This section provides background information related to the present disclosure which is not necessarily prior art.
With the cost of healthcare skyrocketing, the medical profession has increasingly come to recognize the importance of preventative medicine. Thus, throughout the country, professionally-staffed behavioral modification clinics are growing in number. In addition, some employers are also hosting at-work programs to help their employees make beneficial behavioral modifications to their lives: stop smoking, lose weight, exercise regularly, and the like. Supplementing these professionally led clinics and at-work seminars, a number of doctors and health and fitness educators have written books that are designed to teach the fundamentals of self-improvement through behavioral change.
Unfortunately, while these are all laudatory efforts, human nature seems quite resistant to change. The New York Times in a feature article “Pumping Up the Self-Control in the Age of Temptations” published Oct. 8, 2010, reported that some believe a person has only a limited supply of willpower and recommend using it wisely.
Indeed, it is human nature to lapse into old habits shortly after each New Year's resolution. Thus behavioral educators and counselors offering one-on-one guidance play a very important role. Professional educators and counselors can actively monitor their client's progress, offering encouragement when needed, while guiding the client along a new path that, with practice, replaces old habits leaving the client or consumer with a healthier lifestyle.

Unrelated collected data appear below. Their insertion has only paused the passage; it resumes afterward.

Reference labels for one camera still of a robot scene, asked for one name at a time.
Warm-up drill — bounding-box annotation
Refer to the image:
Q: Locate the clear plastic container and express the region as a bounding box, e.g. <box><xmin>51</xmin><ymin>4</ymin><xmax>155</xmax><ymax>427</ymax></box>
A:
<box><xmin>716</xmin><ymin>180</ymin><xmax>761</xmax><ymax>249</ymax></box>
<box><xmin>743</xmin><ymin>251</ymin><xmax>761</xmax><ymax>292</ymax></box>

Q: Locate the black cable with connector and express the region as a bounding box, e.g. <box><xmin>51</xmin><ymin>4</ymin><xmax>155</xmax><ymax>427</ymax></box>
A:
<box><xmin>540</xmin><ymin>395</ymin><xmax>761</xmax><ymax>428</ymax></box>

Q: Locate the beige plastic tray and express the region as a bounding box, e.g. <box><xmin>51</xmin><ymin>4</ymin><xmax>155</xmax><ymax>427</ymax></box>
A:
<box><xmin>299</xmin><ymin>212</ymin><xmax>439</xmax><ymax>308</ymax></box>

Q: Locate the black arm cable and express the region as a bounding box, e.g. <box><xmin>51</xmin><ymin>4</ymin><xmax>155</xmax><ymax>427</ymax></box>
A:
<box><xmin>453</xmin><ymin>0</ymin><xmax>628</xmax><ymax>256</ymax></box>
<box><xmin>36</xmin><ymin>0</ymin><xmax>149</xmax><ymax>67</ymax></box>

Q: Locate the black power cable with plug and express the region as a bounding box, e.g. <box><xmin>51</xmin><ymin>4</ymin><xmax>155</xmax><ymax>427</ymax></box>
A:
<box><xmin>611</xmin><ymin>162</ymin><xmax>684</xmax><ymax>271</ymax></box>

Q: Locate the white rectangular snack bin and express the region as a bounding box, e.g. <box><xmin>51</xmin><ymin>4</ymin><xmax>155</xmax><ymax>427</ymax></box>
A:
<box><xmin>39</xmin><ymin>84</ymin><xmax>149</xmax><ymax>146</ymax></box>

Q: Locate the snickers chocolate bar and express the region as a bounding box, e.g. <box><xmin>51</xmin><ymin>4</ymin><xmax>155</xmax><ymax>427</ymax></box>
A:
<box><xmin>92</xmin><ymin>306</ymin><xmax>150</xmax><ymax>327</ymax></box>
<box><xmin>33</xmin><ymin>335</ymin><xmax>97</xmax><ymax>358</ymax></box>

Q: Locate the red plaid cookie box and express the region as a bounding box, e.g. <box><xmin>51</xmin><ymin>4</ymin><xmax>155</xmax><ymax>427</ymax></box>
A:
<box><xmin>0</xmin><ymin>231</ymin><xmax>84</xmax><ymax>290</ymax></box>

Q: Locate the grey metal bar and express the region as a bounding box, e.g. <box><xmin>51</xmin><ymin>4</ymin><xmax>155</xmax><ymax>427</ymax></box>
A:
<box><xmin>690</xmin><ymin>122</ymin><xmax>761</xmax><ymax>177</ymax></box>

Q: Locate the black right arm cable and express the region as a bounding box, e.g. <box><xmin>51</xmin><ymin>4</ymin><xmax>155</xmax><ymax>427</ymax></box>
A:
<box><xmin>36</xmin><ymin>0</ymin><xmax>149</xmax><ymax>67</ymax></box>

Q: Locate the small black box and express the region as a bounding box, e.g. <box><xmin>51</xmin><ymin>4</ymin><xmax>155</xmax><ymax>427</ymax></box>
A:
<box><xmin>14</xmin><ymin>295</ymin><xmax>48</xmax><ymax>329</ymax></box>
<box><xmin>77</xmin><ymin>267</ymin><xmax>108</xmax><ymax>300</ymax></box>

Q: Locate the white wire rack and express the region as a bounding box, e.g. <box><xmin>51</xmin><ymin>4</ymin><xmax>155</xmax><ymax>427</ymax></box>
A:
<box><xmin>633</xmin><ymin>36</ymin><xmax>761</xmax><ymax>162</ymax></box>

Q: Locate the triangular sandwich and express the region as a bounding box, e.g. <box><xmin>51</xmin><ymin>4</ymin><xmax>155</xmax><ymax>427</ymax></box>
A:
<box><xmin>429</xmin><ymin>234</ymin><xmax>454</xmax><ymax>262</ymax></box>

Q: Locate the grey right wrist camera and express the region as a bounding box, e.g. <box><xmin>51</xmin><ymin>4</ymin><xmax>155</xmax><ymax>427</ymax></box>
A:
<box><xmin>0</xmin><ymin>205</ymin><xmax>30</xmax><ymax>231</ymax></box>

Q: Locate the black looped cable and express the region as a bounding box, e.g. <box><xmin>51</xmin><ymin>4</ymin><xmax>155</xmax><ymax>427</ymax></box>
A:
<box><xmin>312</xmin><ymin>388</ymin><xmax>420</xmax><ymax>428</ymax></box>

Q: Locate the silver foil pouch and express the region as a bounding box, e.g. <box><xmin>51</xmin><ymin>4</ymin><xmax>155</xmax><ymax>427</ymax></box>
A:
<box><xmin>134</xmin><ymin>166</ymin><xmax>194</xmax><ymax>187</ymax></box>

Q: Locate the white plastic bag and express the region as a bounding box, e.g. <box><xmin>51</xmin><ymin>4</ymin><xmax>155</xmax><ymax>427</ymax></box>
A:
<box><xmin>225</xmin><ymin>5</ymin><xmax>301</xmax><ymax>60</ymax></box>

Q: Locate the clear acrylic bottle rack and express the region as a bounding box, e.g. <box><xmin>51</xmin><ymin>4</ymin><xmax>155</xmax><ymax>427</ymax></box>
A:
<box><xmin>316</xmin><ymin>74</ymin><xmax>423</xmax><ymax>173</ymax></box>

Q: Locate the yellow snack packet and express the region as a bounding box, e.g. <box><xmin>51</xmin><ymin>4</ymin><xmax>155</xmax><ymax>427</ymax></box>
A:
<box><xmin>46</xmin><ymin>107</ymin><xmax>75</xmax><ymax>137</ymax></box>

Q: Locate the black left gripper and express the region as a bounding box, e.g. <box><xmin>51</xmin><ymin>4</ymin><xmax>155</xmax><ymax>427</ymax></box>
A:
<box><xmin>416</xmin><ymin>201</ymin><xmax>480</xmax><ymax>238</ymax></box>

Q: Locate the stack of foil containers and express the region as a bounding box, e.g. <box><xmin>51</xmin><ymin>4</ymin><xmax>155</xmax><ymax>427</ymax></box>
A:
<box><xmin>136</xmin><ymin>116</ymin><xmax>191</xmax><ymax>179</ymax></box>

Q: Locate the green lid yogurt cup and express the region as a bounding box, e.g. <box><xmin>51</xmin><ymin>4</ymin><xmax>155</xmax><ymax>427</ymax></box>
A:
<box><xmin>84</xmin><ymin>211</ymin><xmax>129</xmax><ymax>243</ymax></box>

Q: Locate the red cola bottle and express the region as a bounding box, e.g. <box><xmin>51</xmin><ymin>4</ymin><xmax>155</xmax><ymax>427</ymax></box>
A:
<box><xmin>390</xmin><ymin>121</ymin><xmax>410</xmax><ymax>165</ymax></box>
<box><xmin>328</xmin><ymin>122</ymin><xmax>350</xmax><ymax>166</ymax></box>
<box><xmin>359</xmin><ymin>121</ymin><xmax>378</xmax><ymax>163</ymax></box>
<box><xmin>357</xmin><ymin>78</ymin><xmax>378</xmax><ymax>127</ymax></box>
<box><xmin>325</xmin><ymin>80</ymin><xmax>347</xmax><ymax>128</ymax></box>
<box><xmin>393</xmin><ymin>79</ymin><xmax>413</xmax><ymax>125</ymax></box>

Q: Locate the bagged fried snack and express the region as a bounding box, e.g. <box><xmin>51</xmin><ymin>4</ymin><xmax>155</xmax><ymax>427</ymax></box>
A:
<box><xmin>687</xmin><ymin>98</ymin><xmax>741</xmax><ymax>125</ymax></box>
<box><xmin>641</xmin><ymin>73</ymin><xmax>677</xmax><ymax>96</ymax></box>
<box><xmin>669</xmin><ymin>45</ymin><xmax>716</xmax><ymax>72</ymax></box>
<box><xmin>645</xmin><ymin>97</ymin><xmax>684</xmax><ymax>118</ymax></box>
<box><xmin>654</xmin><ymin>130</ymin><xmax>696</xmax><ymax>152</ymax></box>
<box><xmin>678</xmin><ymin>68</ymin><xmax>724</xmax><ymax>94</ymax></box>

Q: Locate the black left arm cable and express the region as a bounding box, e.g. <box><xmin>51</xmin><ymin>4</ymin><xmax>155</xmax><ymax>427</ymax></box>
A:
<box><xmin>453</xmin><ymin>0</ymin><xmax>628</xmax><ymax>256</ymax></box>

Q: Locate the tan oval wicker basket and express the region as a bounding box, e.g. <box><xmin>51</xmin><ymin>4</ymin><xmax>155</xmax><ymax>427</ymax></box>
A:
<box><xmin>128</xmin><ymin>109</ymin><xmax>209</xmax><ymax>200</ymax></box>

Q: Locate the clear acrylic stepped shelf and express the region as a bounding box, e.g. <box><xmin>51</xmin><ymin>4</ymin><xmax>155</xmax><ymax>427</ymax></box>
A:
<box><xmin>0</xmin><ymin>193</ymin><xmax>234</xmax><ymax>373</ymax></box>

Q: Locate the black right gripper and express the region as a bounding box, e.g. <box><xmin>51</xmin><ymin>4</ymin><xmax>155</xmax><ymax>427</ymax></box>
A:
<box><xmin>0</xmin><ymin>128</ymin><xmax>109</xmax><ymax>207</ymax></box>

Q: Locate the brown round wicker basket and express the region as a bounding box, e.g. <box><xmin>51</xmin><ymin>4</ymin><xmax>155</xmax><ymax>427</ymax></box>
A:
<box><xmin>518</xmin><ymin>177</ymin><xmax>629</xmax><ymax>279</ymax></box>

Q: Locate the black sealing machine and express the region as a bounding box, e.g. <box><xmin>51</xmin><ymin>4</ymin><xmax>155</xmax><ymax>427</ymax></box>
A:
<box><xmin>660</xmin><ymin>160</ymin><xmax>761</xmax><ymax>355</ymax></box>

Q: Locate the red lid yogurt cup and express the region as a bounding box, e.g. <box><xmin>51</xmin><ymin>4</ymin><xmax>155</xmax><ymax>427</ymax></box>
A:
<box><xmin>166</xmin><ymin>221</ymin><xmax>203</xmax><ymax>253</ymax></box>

The problem is, behavioral educators and counselors are in short supply. To leverage the most talented educators some have proposed that Internet-based websites could be used to provide written teaching materials and video training sessions that can be watched online. While such websites work reasonably well at disseminating basic information, they generally fail as behavioral modification tools, again because of human nature and the complexity of the issues that surround it. It seems these web-based resources are no substitute for the encouragement and monitoring and basic nurturing that can be provided by professional educators and counselors in a one-on-one relationship with their clients.